How Documenta’s Curators Failed Its Artists

Alexander Forbes
Jun 14, 2017 7:06PM

Photo by Alexander Forbes.

There is no reliable, all-encompassing definition of the role of a curator, but the internet yields a few: “A keeper or custodian of a museum or other collection” (Google); “One who has the care and superintendence of something; especially one in charge of a museum, zoo, or other place of exhibit.” (Merriam Webster); “A person who selects and often interprets works of art. In addition to selecting works, the curator often is responsible for writing labels, catalog essays, and other content supporting the exhibition” (Wikipedia).

Clearly, the role is open to interpretation and innovation.

A celebrated, progressive curator like documenta 14’s artistic director Adam Szymczyk—who was formerly the chief curator of Kunsthalle Basel—can expect to be given some license in interpreting the role more broadly than most. He might, for example, conceive of his role as a custodian and interpreter of the ideas within a set of works but take agency in placing them together in a way that makes his own, distinct argument.

It is also well within the rights of a curator like Adam Szymczyk to take on custodianship of a major exhibition like documenta and turn it, as he did, into a political statement—making it more of a commentary on curatorial practice and the current, precarious state of our times than it is about art.

He could even take it a step further, I’d argue, and create a show with no artists’ work in it at all. This hypothetical show would probably not be very well received by those schlepping to Kassel (or wherever else he might have located it), but it wouldn’t be a dereliction of duty.

To the extent that a show does include the work of artists, however—and documenta 14 includes over 300 of them—a curator should never privilege their own message and aim, no matter how worthy, over a most basic requirement of curation: to be a respectful custodian for the art that they select for the show, and to the artists who created the work.

Adam Szymczyk—while certainly not the first curator to do so—let artists go unrecognized in pursuit of his larger mission.

During the press conference opening documenta 14 this past Wednesday, Szymczyk said that some of the artists and members of his team were still putting up the final wall labels. I thought it was a slight hyperbole, common at these kinds of events: putting emphasis on just how hard everyone had been working.

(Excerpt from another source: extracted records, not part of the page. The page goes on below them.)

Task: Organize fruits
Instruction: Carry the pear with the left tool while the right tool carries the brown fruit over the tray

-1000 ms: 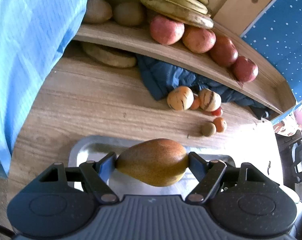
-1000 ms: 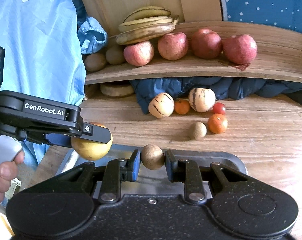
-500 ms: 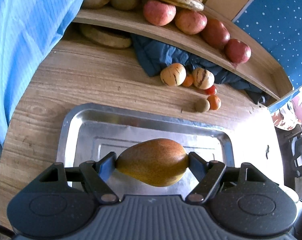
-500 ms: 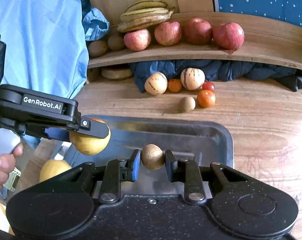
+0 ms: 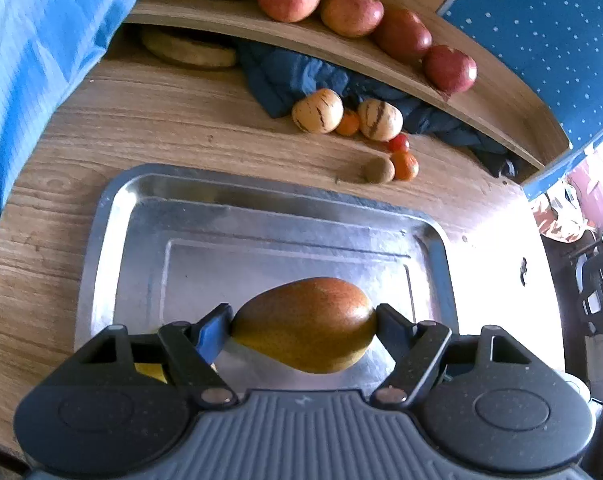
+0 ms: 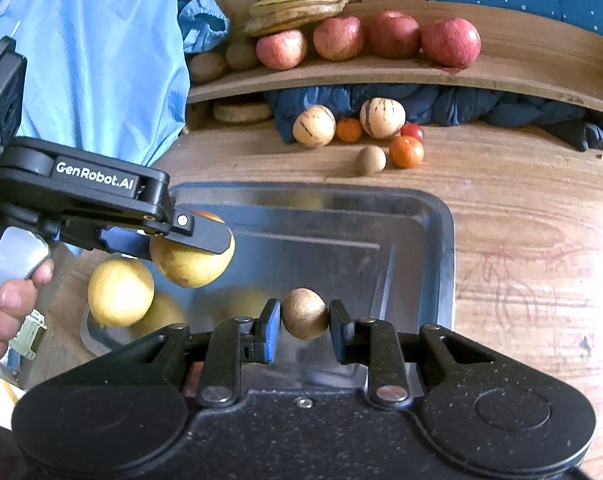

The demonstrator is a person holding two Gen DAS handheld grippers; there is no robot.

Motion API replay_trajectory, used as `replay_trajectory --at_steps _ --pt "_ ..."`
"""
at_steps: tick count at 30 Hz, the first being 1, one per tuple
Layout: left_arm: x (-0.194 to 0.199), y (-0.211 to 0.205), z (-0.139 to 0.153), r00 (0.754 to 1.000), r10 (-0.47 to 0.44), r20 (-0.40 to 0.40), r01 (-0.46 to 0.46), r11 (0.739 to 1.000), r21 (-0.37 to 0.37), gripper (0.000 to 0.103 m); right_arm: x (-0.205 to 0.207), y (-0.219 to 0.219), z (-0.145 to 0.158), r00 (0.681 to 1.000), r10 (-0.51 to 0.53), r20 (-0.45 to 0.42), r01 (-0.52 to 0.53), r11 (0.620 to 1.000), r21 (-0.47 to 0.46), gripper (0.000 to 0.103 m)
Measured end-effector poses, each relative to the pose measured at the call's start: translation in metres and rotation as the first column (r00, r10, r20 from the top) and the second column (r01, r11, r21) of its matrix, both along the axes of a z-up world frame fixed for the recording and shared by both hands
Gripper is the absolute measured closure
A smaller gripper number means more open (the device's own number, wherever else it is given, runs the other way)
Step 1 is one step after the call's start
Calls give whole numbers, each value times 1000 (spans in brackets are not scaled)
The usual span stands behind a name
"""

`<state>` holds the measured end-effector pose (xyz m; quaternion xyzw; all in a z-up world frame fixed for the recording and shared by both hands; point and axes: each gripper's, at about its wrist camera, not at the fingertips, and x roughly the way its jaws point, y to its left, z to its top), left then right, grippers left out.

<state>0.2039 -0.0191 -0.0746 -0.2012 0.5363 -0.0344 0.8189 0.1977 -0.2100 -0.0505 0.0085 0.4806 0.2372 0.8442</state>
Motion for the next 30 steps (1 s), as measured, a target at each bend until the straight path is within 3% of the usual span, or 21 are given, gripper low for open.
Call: replay_trajectory --at_steps 30 --pt "-13 -16 -5 995 -98 17 97 994 45 23 -27 10 -8 997 53 -56 -55 998 -35 75"
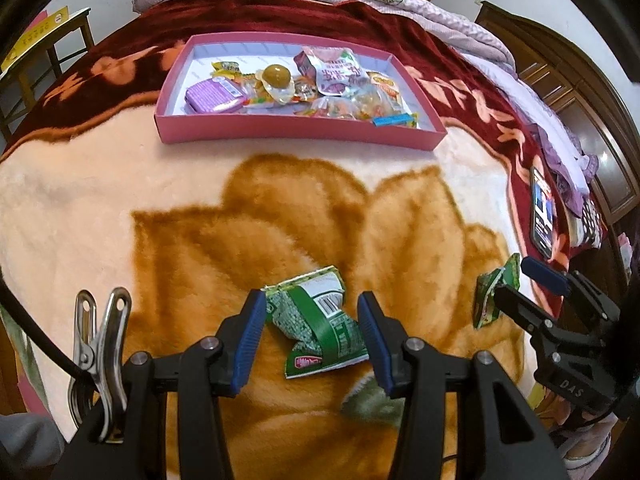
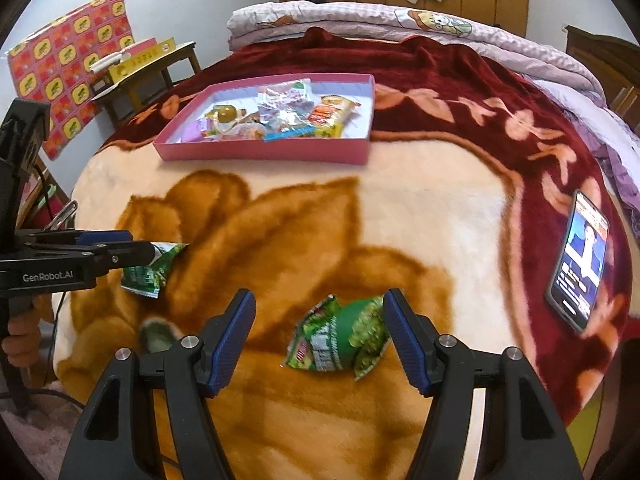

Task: Organize snacks
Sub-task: 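Grasp a green snack bag with each tool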

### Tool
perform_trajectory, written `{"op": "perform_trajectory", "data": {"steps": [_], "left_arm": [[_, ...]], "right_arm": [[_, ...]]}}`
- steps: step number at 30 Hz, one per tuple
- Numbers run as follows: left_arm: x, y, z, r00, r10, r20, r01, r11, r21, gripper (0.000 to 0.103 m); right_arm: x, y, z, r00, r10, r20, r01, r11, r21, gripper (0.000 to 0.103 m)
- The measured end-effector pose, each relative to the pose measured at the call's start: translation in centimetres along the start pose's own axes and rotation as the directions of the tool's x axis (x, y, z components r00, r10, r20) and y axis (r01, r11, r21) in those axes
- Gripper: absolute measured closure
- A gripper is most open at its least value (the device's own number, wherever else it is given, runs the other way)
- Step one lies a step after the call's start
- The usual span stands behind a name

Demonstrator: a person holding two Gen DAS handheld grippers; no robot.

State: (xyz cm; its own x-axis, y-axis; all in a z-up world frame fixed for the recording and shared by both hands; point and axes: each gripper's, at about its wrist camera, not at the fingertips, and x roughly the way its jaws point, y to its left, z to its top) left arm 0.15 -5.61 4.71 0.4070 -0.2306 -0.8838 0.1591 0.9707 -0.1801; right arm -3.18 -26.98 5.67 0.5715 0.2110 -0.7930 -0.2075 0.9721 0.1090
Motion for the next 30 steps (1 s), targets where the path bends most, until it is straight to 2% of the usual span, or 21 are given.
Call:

But two days into the show, for which there was some four years and over €30 million to prepare, this work was either still ongoing or had been given up on entirely. A large number of pieces throughout documenta 14’s 35 venues did not have wall texts. Those that did have the name of the artist and artwork provided minimal information about the work itself—this, in a show that excitingly included a majority of artists unknown to the art world. When there was context provided, it was often corrected for typos and mistakes by hand.

At the Gottschalk-Halle (which Szymczyk cited as one of the key venues in Kassel’s north to understanding his documenta), visitors would have been without any clue as to which of the works was by which of its artists (Bili Bidjocka; the trio Israel Galván, Niño de Elche, and Pedro G. Romero; ​Bouchra Khalili; and Angelo Plessas) had an attendant not taken the initiative to write out their names and those of their works on a piece of notebook paper.

When, impressed by Athanasios Argianas’s work in the Fridericianum, I turned to the location where a wall label should have hung, my gaze was met by two empty wall-text hangers. The attendant at this location—and at almost all the other locations where artists went unidentified—offered an apology but said that she had also not been provided with information about the work she had been charged to attend.

A very generous visitor might say that this curatorial gambit was meant to mirror the state of truth in our current political and cultural environment in which meaning can shift and disappear with little control possible on the part of the intuitions that once oversaw it. Or they might say that it was an effort to make documenta-goers in Kassel recognize their privilege by mirroring the conditions of a cash-strapped art institution the likes of which Adam Szymczyk, very admirably, helped support in Athens as part of the show.

But, even if those interpretations of the situation were true, it would still be disrespectful to the artists who worked tirelessly to create and install their pieces (in some cases also having to fundraise significant amounts of money in order to do so). Inclusion in a major show like documenta can mark a major leap forward in the critical, institutional, and market reception for these artists. But first, you have to be able to read their names on the wall.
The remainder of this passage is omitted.